YOUR TASK
Locate the line that contains "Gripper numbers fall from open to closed" in the entries below, then repeat it and every following line through the line that contains "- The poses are", exactly, and no others.

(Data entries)
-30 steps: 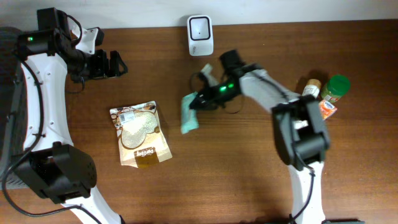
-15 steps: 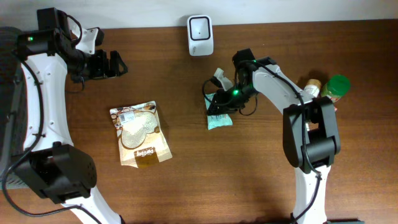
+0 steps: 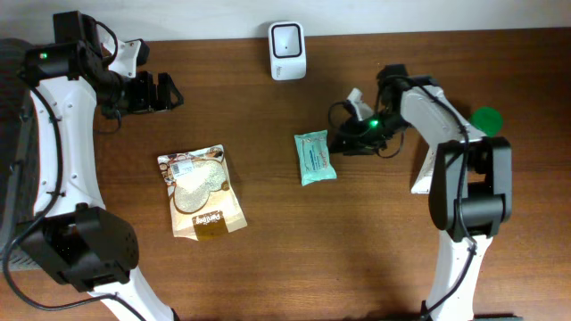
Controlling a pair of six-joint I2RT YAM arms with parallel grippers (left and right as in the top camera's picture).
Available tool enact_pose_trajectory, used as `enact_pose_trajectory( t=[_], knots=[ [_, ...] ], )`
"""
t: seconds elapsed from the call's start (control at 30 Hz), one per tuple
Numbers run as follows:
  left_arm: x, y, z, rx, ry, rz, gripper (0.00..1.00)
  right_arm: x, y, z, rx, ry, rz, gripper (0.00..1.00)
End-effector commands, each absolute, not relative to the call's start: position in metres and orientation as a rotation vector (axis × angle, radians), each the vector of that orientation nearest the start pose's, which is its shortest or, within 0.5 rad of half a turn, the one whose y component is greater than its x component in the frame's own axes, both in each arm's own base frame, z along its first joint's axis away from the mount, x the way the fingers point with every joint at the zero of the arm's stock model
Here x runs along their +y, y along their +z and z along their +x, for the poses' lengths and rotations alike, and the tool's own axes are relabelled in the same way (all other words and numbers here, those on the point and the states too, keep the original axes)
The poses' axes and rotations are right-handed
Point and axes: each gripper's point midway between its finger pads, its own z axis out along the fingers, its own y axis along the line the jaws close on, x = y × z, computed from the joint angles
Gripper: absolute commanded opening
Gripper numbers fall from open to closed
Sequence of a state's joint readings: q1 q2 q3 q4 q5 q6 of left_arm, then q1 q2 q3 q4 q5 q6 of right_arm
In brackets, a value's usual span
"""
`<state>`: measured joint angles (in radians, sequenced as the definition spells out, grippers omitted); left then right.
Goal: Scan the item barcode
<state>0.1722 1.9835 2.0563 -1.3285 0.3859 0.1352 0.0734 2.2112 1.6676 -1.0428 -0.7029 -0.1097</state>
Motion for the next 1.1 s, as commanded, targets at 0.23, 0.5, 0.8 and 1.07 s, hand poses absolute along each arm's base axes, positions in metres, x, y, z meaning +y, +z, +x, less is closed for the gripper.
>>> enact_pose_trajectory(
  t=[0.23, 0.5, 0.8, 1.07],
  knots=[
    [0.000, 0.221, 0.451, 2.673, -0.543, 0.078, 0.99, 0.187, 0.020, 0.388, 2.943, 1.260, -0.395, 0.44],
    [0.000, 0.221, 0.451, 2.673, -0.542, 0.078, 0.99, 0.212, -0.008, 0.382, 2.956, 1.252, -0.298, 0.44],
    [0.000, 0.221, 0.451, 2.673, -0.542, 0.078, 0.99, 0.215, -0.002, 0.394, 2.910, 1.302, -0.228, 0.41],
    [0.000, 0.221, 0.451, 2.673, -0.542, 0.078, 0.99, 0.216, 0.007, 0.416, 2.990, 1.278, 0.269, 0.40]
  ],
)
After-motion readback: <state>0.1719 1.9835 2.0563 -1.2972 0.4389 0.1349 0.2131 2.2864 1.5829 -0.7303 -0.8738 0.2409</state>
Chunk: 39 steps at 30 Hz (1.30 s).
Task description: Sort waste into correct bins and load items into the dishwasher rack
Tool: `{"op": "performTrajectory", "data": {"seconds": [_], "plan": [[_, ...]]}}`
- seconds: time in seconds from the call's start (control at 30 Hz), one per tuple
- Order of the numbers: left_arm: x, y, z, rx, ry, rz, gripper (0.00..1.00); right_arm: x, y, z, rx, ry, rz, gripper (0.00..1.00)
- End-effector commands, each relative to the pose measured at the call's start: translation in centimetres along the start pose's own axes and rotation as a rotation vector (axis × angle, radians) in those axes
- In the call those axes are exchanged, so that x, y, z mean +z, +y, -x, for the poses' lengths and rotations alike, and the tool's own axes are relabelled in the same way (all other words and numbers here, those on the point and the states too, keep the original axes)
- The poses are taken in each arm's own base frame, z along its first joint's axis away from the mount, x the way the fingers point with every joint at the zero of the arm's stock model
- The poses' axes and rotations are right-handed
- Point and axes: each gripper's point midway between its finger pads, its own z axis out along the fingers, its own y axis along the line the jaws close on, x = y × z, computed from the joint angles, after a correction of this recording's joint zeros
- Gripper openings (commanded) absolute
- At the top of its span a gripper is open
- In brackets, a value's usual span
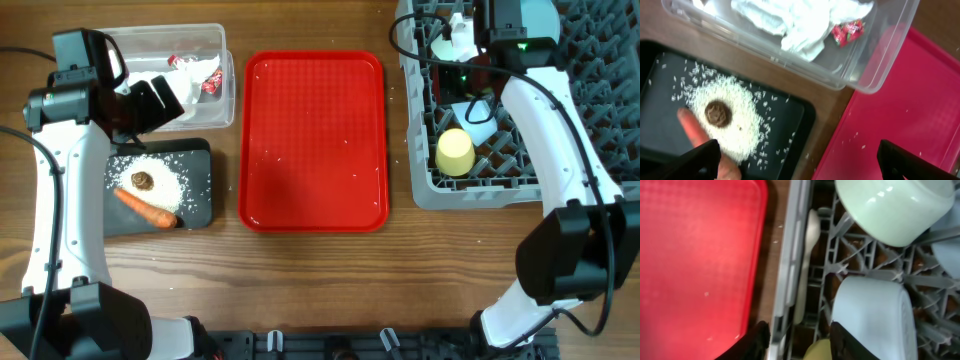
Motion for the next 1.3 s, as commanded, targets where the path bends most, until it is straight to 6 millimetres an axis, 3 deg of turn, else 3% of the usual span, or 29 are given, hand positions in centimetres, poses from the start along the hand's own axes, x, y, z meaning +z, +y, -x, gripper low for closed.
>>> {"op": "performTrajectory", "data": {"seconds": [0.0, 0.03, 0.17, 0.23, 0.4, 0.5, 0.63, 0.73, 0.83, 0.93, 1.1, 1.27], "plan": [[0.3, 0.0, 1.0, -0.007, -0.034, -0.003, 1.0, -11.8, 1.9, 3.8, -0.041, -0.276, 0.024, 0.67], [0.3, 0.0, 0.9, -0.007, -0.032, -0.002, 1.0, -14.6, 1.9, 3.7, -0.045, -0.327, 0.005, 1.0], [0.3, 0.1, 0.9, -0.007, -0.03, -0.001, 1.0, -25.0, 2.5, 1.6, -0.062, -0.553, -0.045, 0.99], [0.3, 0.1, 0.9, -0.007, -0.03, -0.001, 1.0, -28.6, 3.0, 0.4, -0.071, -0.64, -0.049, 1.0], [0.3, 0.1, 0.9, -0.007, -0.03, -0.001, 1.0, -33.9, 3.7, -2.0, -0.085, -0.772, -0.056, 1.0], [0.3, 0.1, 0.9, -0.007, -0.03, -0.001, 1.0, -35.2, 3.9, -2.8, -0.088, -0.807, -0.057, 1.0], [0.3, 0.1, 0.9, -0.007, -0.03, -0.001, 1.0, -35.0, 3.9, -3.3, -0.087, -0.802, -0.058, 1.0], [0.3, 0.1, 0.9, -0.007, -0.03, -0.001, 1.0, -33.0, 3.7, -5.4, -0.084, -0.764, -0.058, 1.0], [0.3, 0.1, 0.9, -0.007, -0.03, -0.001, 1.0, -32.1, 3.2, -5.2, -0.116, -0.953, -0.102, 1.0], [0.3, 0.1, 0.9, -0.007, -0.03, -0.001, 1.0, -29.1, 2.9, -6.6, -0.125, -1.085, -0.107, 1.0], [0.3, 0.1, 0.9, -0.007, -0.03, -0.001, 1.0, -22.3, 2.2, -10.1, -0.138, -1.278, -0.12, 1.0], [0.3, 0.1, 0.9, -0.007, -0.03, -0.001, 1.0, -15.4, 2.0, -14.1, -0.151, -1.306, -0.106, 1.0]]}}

ANSWER TO THE EXERCISE
Gripper numbers fall from open to closed
Sequence of a state's joint readings: q1 q2 q3 q4 q5 q6 of left_arm, then q1 q2 q3 q4 q5 q6 of right_arm
In brackets, a value's usual span
"""
`<state>`: measured joint angles (in radians, sequenced as the definition spells out, grippers omitted); left then right.
Goal: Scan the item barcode
<state>0.1722 1.9835 2.0563 -1.3285 0.3859 0.1352 0.0734 2.2112 1.6676 -1.0428 -0.7029 -0.1097</state>
Motion for the next 1.1 s, as commanded, targets at 0.23, 0.5, 0.8 and 1.07 s, hand poses absolute along each arm's base axes, positions in metres, x, y, z meaning +y, +z, +x, less is closed for the gripper.
>>> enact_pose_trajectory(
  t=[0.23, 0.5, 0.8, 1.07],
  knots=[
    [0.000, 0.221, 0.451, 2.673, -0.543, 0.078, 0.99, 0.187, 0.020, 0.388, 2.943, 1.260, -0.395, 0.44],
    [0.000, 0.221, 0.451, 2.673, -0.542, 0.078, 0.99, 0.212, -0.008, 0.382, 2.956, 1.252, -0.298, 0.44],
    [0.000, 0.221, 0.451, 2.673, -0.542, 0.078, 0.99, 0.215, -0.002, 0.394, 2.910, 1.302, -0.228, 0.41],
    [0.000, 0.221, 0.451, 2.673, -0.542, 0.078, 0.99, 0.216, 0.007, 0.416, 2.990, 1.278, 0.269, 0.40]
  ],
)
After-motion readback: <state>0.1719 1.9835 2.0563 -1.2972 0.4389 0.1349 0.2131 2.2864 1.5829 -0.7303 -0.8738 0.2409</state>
Chunk: 39 steps at 30 Hz (1.30 s).
Task description: Sort waste into correct bins and load items into the dishwasher rack
Tool: `{"op": "performTrajectory", "data": {"seconds": [_], "plan": [[_, ...]]}}`
- seconds: time in seconds from the call's start (control at 30 Hz), one per tuple
- Order of the numbers: left_arm: x, y, z, rx, ry, rz, gripper (0.00..1.00); right_arm: x, y, z, rx, ry, rz, gripper (0.00..1.00)
- End-effector commands, each relative to the pose measured at the call's start: translation in centimetres along the start pose's own axes and rotation as a rotation vector (axis × angle, radians) in those axes
- In the call those axes are exchanged, so that x, y, z mean +z, +y, -x, for the poses' lengths and rotations alike, and the tool's own axes are relabelled in the same way (all other words and numbers here, those on the point and the states too, keep the original axes)
- The poses are taken in each arm's own base frame, z along its first joint's axis away from the mount, x the way the fingers point with every joint at the zero of the arm's stock model

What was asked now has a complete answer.